> [ACTION ITEM]:
In the data below, find the line containing "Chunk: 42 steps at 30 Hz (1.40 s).", then set down that line and every later line up to and including the line containing "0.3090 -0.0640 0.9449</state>", exactly.

> [SOURCE MATERIAL]:

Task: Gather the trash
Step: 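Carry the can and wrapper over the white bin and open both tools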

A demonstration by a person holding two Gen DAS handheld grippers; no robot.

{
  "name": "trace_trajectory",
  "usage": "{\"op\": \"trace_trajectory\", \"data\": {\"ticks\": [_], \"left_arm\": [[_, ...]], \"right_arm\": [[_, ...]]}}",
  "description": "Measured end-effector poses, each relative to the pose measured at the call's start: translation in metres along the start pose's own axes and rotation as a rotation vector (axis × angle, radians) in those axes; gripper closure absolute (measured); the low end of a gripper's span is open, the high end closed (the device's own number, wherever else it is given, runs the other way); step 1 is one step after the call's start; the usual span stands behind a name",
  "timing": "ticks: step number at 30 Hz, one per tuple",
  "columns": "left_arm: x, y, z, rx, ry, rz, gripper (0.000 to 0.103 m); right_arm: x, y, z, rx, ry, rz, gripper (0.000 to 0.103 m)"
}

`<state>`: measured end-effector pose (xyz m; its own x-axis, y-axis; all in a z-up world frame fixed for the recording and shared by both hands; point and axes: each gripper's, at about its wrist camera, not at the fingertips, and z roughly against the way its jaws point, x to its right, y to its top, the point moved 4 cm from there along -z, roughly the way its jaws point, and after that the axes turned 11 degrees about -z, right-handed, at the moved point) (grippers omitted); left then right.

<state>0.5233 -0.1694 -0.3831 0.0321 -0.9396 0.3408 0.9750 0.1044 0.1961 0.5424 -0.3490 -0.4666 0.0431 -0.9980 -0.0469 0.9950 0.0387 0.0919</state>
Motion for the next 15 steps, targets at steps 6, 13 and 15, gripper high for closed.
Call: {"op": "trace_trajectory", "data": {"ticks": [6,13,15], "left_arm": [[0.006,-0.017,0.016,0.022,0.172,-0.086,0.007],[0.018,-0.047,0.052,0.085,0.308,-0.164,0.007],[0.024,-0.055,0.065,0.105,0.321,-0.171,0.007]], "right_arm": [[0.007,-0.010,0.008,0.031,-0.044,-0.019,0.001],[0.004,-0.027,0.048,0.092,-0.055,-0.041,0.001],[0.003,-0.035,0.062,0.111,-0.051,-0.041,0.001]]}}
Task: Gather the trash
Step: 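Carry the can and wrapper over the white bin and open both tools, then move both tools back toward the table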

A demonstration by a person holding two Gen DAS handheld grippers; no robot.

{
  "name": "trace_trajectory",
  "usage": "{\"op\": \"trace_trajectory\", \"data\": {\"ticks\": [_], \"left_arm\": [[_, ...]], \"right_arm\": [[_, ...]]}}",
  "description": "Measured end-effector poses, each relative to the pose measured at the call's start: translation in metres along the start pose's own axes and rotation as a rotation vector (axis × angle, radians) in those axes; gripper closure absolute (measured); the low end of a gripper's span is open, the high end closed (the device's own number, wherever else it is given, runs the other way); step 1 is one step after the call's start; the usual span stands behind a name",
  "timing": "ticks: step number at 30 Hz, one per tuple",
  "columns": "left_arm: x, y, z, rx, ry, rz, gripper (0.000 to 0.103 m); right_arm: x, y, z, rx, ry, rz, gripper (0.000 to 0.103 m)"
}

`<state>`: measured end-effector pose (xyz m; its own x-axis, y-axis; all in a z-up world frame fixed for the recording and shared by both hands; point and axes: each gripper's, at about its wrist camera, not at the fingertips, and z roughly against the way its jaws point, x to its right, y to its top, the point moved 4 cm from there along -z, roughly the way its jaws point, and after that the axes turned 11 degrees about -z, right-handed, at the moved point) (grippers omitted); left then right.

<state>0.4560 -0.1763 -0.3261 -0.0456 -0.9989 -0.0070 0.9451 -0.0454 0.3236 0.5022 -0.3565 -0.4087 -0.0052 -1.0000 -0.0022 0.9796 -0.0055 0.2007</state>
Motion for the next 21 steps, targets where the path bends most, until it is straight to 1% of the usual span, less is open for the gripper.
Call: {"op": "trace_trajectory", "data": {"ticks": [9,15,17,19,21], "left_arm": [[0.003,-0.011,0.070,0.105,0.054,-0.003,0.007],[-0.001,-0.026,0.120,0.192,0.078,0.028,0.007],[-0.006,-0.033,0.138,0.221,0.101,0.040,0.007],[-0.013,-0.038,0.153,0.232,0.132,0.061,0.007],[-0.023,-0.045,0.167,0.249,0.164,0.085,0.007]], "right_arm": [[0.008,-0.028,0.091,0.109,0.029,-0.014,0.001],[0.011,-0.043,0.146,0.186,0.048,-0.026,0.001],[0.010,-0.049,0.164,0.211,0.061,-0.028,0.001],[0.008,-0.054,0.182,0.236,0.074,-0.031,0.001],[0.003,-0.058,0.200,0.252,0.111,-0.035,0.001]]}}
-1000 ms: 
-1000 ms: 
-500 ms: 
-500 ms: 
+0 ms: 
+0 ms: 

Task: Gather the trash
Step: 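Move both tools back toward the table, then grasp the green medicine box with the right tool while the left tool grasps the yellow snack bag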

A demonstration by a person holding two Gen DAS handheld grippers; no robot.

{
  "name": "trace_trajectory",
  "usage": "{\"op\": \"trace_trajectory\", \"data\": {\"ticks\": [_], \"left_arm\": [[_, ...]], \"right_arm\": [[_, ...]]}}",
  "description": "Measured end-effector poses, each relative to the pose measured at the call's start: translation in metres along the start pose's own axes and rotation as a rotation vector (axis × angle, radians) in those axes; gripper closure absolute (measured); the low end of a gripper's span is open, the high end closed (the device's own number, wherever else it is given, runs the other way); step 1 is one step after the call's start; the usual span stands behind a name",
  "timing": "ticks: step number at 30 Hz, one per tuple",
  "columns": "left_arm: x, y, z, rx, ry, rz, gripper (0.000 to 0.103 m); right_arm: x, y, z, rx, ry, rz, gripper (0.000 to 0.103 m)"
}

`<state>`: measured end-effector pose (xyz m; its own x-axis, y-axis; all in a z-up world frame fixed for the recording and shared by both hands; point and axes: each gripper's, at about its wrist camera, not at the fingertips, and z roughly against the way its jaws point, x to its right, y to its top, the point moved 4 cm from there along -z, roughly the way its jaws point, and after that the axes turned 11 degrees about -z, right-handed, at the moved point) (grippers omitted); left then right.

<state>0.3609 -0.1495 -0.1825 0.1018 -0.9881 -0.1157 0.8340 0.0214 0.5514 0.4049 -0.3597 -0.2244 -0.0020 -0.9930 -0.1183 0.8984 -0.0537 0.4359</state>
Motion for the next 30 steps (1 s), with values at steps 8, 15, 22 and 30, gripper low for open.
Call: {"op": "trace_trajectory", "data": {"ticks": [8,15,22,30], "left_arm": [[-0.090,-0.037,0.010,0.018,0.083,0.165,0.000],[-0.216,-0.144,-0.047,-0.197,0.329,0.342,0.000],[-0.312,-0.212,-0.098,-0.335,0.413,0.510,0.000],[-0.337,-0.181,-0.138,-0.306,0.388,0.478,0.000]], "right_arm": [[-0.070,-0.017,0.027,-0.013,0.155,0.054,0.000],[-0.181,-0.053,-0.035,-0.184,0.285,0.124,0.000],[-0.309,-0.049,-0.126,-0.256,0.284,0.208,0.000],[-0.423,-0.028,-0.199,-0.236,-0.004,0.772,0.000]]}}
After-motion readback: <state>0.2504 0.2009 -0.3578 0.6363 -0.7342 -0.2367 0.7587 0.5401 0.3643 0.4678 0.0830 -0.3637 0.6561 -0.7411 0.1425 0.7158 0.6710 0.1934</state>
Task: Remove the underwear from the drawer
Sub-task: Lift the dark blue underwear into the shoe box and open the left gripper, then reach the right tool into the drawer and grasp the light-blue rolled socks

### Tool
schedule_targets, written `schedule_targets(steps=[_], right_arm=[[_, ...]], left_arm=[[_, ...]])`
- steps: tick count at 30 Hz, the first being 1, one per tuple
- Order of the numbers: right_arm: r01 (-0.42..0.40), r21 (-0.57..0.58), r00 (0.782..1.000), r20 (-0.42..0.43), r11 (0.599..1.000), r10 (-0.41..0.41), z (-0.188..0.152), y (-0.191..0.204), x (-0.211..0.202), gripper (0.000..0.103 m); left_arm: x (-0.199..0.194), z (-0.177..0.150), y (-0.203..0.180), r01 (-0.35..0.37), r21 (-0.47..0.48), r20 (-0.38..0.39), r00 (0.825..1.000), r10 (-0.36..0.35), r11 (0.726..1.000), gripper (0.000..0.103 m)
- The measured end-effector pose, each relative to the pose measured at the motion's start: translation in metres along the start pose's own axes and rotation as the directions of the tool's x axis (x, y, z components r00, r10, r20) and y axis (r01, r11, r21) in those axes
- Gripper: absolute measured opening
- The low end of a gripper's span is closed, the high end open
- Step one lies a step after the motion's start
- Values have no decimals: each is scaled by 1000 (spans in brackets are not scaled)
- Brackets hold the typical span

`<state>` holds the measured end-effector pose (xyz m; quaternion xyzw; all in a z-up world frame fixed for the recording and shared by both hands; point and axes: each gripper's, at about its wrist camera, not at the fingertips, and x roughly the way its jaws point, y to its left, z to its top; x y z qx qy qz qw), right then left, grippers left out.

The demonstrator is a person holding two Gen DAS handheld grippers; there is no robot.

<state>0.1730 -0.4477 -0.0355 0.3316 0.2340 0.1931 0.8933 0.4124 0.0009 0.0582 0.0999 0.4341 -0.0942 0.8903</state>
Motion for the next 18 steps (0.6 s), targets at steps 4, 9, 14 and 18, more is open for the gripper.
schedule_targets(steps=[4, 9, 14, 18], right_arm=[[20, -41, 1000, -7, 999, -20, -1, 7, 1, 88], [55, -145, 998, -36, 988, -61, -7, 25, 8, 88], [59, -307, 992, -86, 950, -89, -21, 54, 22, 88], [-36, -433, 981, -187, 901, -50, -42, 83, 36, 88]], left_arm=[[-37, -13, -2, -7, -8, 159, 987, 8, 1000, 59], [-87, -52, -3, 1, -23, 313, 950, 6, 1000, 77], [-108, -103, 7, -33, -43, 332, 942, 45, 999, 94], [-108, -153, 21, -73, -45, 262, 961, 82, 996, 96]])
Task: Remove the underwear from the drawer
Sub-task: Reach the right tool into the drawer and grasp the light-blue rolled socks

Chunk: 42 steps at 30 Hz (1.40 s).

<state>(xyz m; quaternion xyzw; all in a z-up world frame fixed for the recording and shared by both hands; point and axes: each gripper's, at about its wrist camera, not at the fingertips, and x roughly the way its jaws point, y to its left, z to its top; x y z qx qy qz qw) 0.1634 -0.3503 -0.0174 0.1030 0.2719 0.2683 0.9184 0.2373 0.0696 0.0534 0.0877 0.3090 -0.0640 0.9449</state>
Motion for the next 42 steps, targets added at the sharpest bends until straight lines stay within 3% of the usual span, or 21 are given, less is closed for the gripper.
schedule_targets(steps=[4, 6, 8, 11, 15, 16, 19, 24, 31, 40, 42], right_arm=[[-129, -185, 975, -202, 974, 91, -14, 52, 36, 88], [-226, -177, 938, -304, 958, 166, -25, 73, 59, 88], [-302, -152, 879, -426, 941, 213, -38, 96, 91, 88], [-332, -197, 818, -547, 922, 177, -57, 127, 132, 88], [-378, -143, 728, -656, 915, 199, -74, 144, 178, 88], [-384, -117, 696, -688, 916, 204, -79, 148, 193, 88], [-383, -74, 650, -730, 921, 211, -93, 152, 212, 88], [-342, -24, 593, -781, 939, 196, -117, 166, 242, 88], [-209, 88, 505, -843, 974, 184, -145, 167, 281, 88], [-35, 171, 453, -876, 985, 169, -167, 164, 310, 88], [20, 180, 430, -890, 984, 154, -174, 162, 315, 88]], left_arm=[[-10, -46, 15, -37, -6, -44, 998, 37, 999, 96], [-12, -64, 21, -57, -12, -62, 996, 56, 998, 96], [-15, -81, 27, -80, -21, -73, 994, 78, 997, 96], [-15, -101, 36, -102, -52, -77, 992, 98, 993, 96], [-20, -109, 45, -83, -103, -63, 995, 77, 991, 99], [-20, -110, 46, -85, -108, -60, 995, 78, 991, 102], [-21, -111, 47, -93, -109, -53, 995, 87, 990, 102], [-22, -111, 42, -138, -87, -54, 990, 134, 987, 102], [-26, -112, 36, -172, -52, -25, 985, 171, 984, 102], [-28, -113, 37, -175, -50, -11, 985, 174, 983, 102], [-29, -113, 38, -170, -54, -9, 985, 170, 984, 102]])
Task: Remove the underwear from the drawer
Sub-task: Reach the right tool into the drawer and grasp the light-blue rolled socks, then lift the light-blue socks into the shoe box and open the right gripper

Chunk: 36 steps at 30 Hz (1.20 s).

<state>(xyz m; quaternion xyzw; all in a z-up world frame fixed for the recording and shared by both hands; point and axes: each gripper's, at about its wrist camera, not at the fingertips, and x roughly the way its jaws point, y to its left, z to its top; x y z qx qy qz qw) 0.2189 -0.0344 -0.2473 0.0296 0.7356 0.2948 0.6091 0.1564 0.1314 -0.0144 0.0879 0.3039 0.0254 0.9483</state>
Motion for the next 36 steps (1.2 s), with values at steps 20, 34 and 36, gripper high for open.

> [EXERCISE RESULT]:
Chunk: 42 steps at 30 Hz (1.40 s).

<state>(xyz m; quaternion xyzw; all in a z-up world frame fixed for the recording and shared by both hands; point and axes: each gripper's, at about its wrist camera, not at the fingertips, and x roughly the way its jaws point, y to its left, z to its top; x y z qx qy qz qw) 0.1634 -0.3503 -0.0174 0.1030 0.2719 0.2683 0.9184 0.2373 0.0696 0.0534 0.0877 0.3090 -0.0640 0.9449</state>

Here the answer is complete.